You don't need SQL knowledge or analytics expertise to use analyst copilot. Open the analyst copilot tab in Analytics, type a prompt or question, and get a cited, data-backed answer with supporting charts. A few questions to start with:

  • "Why is resolution time up this week?"
  • "How is Copilot influencing agent productivity?"
  • "How does first reply time vary by team?"

From there, follow analyst copilot's suggested next questions or click into cited memories to dig deeper. Each follow-up adds context and narrows toward root cause.

If you need advanced custom metrics or filters, switch to manual report mode. Use expressions and logic operators as needed for sophisticated analytics.

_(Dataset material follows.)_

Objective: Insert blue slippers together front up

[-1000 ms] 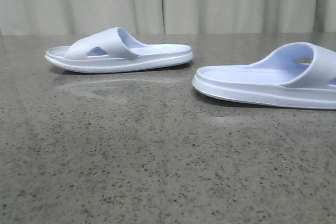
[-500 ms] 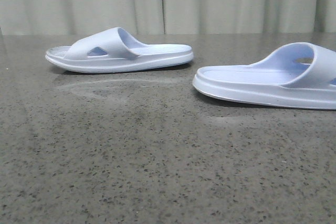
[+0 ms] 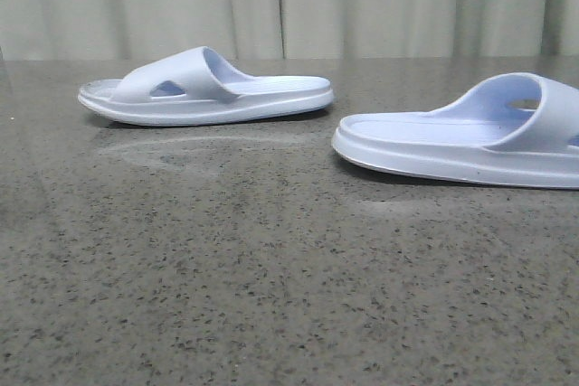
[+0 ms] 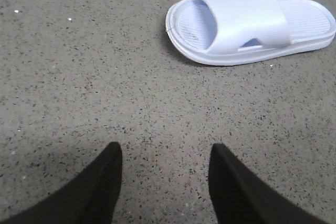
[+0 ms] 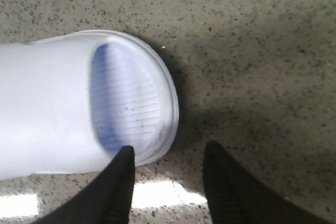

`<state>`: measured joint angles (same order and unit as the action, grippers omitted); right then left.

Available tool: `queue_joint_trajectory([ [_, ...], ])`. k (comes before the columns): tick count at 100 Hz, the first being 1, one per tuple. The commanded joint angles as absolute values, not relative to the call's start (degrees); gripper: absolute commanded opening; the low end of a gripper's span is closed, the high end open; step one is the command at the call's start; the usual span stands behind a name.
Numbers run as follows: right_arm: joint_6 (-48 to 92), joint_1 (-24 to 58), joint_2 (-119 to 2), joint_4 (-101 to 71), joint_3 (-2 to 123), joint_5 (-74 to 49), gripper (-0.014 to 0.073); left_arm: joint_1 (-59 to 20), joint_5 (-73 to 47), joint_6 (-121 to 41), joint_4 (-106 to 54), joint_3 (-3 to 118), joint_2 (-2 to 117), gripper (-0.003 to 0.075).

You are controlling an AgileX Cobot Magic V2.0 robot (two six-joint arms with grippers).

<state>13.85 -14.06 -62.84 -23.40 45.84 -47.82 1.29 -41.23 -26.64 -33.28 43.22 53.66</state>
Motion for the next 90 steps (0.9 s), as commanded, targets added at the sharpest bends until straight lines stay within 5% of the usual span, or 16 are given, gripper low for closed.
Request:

Get the most from your reports and dashboards

  • Build and iterate on reports. Use drag-and-drop to add fields, adjust filters, and change visualization types. Save versions frequently.
  • Use memories to combine previous analyses, narrate business stories, and build dashboards that give holistic views to different stakeholder groups.
  • Enhance dashboards with narrative text, images, and links, use filters and cross filters for interactive exploration, and tailor presentation for your audience.

Best practices for memories

Memories are the mechanism by which agentic analytics improves the more you use it. Every saved memory becomes institutional knowledge that benefits the next person who asks a related question. Without memories, your team rebuilds the same analysis from scratch every time.

See Working with analyst copilot memories.

Rate memories to keep the most useful content surfaced

Analyst copilot surfaces existing memories alongside its narrative answers. Rating memories helps analyst copilot learn which memories are most relevant for your organization. Over time, this shapes the suggestions that appear first.

Use memories to standardize metric definitions across teams

Save key metric definitions (such as how your team calculates resolution time, or what counts as a reopen) as memories. This prevents definitions from drifting across teams or sessions and ensures that every analysis, report, and stakeholder conversation references the same numbers.

Share findings with narrate

When you have the reports and memories you need, select them and click Narrate. To select multiple memories, hold down the Shift key and select any relevant memories. Analyst copilot generates a plain-language summary of your findings that you can share with managers or leadership. This removes the need for stakeholders to interpret charts themselves and makes it easier to align around a shared understanding of your data.